The discussion of the subject in Cruttenden Chapter 13 is recommended as a survey of the main issues, and easy things to build out of wood 4th edition concept of an International English pronunciation is discussed there. I do not feel that it is suitable in this book to go into a detailed analysis of classroom methods, but there are several excellent treatments of the subject; see, for example, Dalton and Seidlhofer ; Celce-Murcia et al and Hewings W ritte n exercises The exercises for this chapter are simple ones aimed at making you familiar with the style of exercises that you will work on in the rest of the course.

The answers to the exercises are given on page The muscles in the chest that we use for breathing produce the flow of air that is needed for almost all speech sounds; muscles in the larynx produce many different modifications in the flow of air from the chest to the mouth.

After passing through the larynx, the air goes through what we call the vocal tract, which ends at the mouth and nostrils; we call the part comprising the mouth the oral cavity and the part that leads to the nostrils the nasal cavity.

Here the air from the lungs escapes into the atmosphere.
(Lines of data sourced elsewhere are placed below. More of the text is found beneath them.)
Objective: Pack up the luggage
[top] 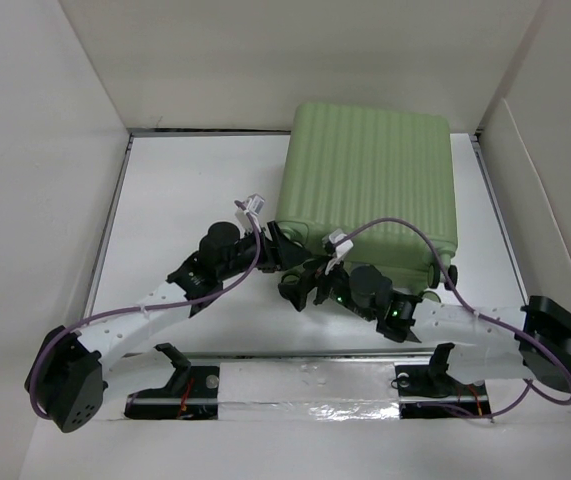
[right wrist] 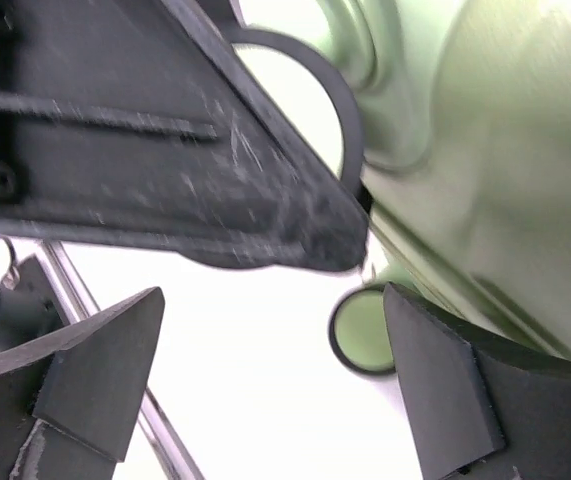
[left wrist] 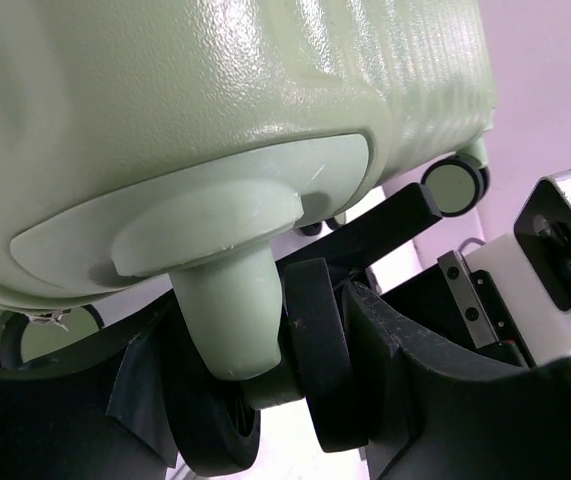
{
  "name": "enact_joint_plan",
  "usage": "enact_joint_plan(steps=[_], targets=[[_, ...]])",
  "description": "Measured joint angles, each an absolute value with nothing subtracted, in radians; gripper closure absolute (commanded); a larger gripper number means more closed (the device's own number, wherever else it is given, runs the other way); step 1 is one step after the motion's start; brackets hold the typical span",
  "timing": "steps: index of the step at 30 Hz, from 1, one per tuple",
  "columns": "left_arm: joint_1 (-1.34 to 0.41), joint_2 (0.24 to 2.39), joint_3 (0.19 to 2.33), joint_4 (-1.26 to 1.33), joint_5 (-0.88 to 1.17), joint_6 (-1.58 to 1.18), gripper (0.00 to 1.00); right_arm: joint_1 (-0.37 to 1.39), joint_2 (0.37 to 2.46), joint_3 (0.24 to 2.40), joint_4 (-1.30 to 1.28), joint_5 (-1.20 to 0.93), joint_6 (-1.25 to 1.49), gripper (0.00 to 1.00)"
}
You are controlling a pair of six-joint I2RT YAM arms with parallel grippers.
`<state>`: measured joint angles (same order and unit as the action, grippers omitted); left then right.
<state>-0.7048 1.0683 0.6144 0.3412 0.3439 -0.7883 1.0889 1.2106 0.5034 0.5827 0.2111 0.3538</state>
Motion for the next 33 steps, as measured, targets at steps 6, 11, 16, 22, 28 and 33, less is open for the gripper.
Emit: enact_joint_plan(steps=[6, 11, 16, 22, 28, 33], targets=[[-0.704, 1.068, 0.577, 0.418, 0.377, -0.860, 0.50, 1.089, 1.117, 0.503, 0.485, 0.256, 0.324, 0.01], [-0.705, 1.068, 0.530, 0.518, 0.397, -0.924, 0.46, 1.089, 1.079, 0.528, 0.458, 0.284, 0.302, 0.00], [-0.705, 1.068, 0.499, 0.600, 0.420, -0.956, 0.40, 1.102, 1.127, 0.558, 0.496, 0.291, 0.292, 0.01], [-0.706, 1.066, 0.471, 0.670, 0.450, -1.007, 0.35, 1.136, 1.225, 0.575, 0.615, 0.334, 0.261, 0.11], [-0.705, 1.053, 0.449, 0.703, 0.447, -1.058, 0.35, 1.185, 1.297, 0.573, 0.728, 0.452, 0.231, 0.12], [-0.705, 1.041, 0.440, 0.705, 0.440, -1.071, 0.36, 1.222, 1.320, 0.574, 0.770, 0.558, 0.209, 0.08]])
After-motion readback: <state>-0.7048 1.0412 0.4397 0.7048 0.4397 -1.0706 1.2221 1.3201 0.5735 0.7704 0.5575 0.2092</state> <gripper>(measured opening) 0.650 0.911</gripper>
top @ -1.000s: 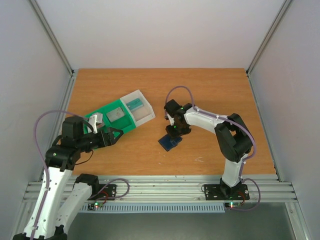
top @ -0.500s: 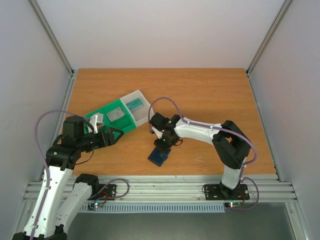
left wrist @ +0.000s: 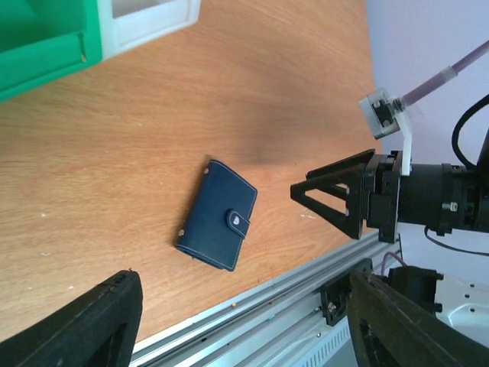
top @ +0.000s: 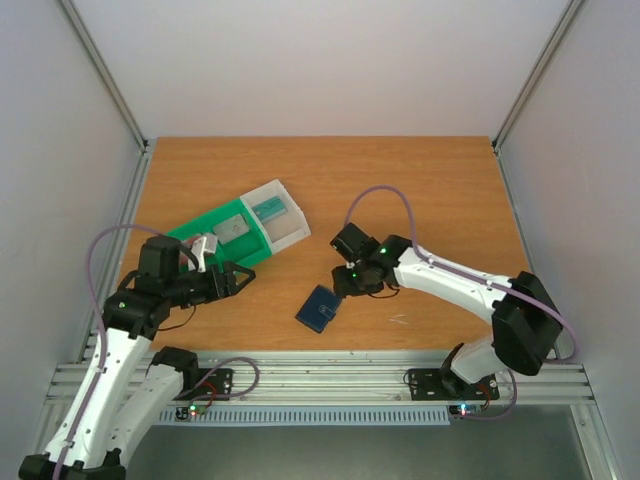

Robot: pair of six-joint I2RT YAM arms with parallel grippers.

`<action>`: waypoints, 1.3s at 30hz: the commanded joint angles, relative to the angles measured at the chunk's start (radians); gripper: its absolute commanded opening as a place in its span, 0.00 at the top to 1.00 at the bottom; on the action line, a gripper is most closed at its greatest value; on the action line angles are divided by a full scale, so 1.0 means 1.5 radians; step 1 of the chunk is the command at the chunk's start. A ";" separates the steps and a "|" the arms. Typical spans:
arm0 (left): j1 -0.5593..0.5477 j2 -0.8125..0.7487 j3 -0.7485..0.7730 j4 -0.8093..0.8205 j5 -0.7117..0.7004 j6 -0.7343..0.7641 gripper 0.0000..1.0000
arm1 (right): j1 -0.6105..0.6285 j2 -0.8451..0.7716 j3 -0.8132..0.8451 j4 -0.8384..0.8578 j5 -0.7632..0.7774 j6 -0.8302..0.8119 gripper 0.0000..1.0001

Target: Take the credit cards out of the card holder

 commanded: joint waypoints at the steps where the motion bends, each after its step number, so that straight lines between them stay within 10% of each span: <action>1: -0.039 0.004 -0.013 0.063 -0.010 -0.032 0.26 | -0.008 -0.046 -0.055 0.035 -0.005 0.176 0.44; 27: -0.111 0.072 -0.126 0.195 -0.050 -0.080 0.30 | 0.009 0.023 -0.170 0.274 -0.026 0.417 0.53; 39: -0.111 0.076 -0.161 0.221 -0.070 -0.091 0.32 | 0.016 0.117 -0.060 0.320 -0.068 0.291 0.58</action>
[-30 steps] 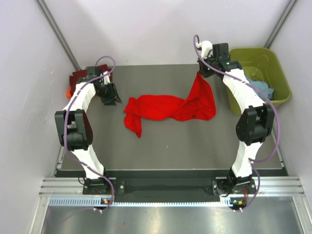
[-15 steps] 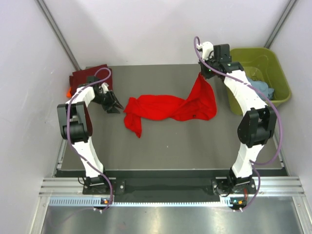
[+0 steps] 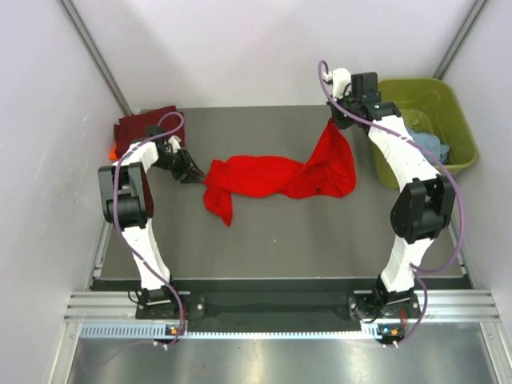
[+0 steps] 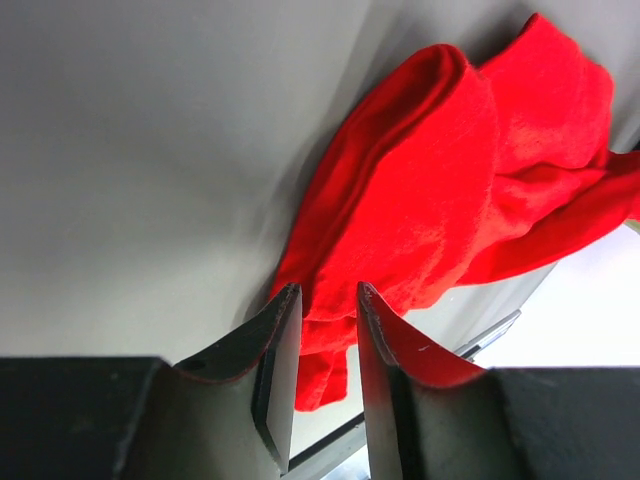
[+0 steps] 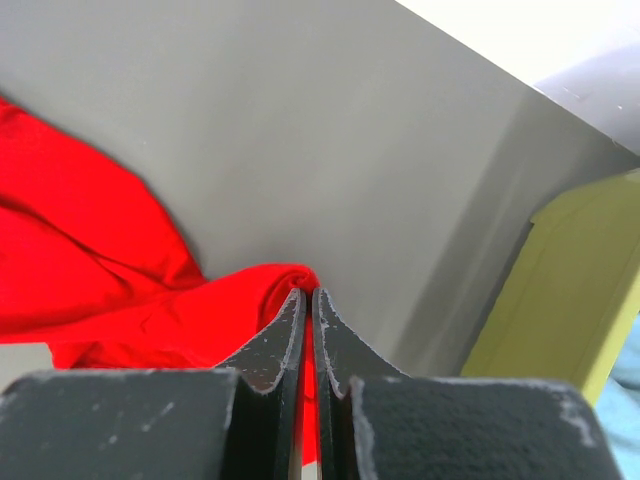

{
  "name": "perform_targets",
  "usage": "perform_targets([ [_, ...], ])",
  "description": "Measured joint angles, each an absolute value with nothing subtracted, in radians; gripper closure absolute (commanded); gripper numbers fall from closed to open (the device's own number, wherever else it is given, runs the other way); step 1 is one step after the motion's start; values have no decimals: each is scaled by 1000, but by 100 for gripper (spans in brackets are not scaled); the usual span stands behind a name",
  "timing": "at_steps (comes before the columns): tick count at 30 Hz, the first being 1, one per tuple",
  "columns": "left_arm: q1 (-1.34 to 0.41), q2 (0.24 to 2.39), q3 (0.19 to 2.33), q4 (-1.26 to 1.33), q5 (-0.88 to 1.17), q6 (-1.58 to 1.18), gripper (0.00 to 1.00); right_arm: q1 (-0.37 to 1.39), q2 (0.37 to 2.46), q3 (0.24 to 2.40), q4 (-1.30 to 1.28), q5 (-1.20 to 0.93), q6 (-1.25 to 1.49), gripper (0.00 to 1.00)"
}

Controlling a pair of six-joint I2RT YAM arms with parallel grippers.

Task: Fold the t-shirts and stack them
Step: Flatten the tshirt out

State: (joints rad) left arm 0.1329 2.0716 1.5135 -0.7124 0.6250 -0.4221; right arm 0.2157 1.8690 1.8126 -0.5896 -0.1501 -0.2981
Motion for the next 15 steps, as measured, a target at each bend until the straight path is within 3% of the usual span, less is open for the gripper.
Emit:
perform_targets([
  [15, 133, 2072, 1491, -712, 638, -426, 67, 222, 1869, 1813, -589, -140, -304, 100],
])
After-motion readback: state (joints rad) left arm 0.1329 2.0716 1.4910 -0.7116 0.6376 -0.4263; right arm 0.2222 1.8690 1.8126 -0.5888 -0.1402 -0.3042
We have a large and complex set of muscles that can produce changes in the shape of the vocal tract, and in order to learn how the sounds of speech are produced it is necessary to become familiar with the different parts of the vocal tract. These different parts are called articulators, and the study of them is called articulatory phonetics. It represents the human head, seen from the side, displayed as though it had easy things to build out of wood 4th edition cut in half.

You will need to look at it carefully as the articulators are described, and you will find it useful to have a mirror and a good light placed so that you can look at the inside of your mouth.

It is about 7 cm long in women and about 8 cm in men, and at its top end it is divided into two, one Fig. If you look in your mirror with your mouth open, you can see the back of the pharynx. Yours is probably in that position now, but often in speech it is raised so that air cannot escape through the nose.

The other important thing about the soft palate is that it is easy things to build out of wood 4th edition of the articulators that can be touched by the tongue. When we make the sounds k, g the tongue is in contact with the lower side of the soft palate, and we call these velar consonants.

You can feel its smooth curved surface with your tongue. A consonant made with the tongue close to the hard palate is called palatal. You can feel its shape with your tongue. Its surface is easy things to build out of wood 4th edition much rougher than it feels, and is covered with little ridges. You can only see these if you have a mirror small enough to go inside your mouth, such as those used by dentists.

Sounds made with the tongue touching here such as t, d, n are called alveolar. It is usual to divide the tongue into different parts, though there are no clear dividing lines within its structure. This is for the sake of a simple diagram, and you should remember that most speakers have teeth to the easy things to build out of wood 4th edition of their mouths, back almost to the soft palate.

The tongue is in contact with the upper side teeth for most speech sounds. Sounds made with the tongue touching the front teeth, such as English 0, 6are called dental. They can be pressed together when we produce the sounds p, bbrought into contact with the teeth as in f, vor rounded to produce the lip-shape for vowels like u:. Sounds in which the lips are in contact with each other are called bilabial, while those with lip-to-teeth contact are called labiodental. The seven articulators described above are the main ones used in speech, but there are a few other things to remember.